0

I have this kind of Code:

<br>
Réaménagement des éclairages : Couloir de circulation de l'accueil – Salle de restauration de l'EHPA Résidence «
        Loubayssens »

</td>

I try to obtain:

<p>Réaménagement des éclairages : Couloir de circulation de l'accueil – Salle de restauration de l'EHPA Résidence «
        Loubayssens »
</p>

I would like to remove the <br> tag and to encapsulate the lines of text in <p> tags but I'm unable to capture the entire line of text when it is on several lines.

I try:

<pre>
$pattern = '/<br>(\s*)([\w]([.*]|[\n])[\S|\w])(\s*)<\/td>/i';
$replacement = "\<p>$2</p></td>";
$source = preg_replace($pattern, $replacement, $source);
</pre>

I try also /is but doesn't work.

Could you give me some hints ?

Prix
  • 19,417
  • 15
  • 73
  • 132
Patrick D
  • 33
  • 4
  • 4
    [Looks like another job for ...](http://stackoverflow.com/questions/1732348/regex-match-open-tags-except-xhtml-self-contained-tags/1732454#1732454) – pguardiario Aug 02 '13 at 08:34
  • can you add more example and what you expected to get? – Angga Aug 02 '13 at 08:36
  • `/m` switch for multi-line? – Mark Baker Aug 02 '13 at 08:37
  • @Prix I will do that, but I get an Html page with cUrl. And the Html Page in not well formed. I just pass through the html doc to try to get it more w3c compliant. Before using DomDocument – Patrick D Aug 02 '13 at 09:15

3 Answers3

0

use this regex <br>([\w\W\n]+)</td> this will get all inside the tag br and td including the \n. click this link for detailed example.

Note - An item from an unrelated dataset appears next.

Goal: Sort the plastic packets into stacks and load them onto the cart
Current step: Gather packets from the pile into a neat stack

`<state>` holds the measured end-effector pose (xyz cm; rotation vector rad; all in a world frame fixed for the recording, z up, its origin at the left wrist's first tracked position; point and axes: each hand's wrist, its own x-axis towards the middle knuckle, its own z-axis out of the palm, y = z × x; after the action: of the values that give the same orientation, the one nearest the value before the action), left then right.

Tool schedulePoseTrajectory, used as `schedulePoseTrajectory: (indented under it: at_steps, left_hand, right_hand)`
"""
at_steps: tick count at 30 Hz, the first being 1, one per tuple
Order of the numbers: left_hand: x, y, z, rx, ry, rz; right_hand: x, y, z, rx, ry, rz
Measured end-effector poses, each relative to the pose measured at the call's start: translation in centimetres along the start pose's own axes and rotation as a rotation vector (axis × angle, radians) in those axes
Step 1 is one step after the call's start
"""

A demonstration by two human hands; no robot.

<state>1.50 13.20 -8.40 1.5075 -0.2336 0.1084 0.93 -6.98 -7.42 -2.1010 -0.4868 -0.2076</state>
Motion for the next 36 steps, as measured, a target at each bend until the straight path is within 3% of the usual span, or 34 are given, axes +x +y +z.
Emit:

and this link with replacement to <p>.

Angga
  • 2,305
  • 1
  • 17
  • 21
  • Thx All, it works with links provided by @Angga (thx). But in real example it fails. I get

    sentence but missing

    – Patrick D Aug 02 '13 at 08:57
  • `` or `` is just string you can replace with anything, the the only problem is just how to place your sentence into regex group, in my example $1. And if this answered your problem please mark it's as accepted answer. – Angga Aug 02 '13 at 09:08
0

Very simple example of using DOMDocument to remove the br tag within the td tag and encapsulate the text with p tag along with removing the empty spaces from start and end of it:

<?php
$str = <<<HTML
<table>
<tr>
<td>
<br>
    Réaménagement des éclairages : Couloir de circulation de l'accueil – Salle de restauration de l'EHPA Résidence «
            Loubayssens »

</td>
<tr>
</table>
HTML;

$dom = new DOMDocument();
$dom->loadHTML($str);
$td = $dom->getElementsByTagName('td')->item(0);
foreach($td->childNodes as $child)
{
    if ($child->nodeName == 'br')
        $td->removeChild($child);
}
$element = $dom->createElement('p', trim($td->nodeValue));
$td->parentNode->replaceChild($element, $td);
echo $dom->saveHTML();

Live DEMO.

Prix
  • 19,417
  • 15
  • 73
  • 132
  • Waouu. seems to close all my headaches – Patrick D Aug 02 '13 at 09:20
  • @PatrickD glad you liked it, its just an example to get you started, you can load the cURL result on `$dom->loadHTML` and from there you navigate yourself to the places you need to fix, you can also use xpath if you have elements with ID or that can be easily traceable. – Prix Aug 02 '13 at 09:22
0

try this regex pattern:

$pattern = '/<br>([^<]*)<\/td>/i';
$replacement = "<p>$1</p></td>";
$source = preg_replace($pattern, $replacement, $source);

simple and dirty solution, better than wasting your time using parsers for a simple task...

Desolator
  • 22,411
  • 20
  • 73
  • 96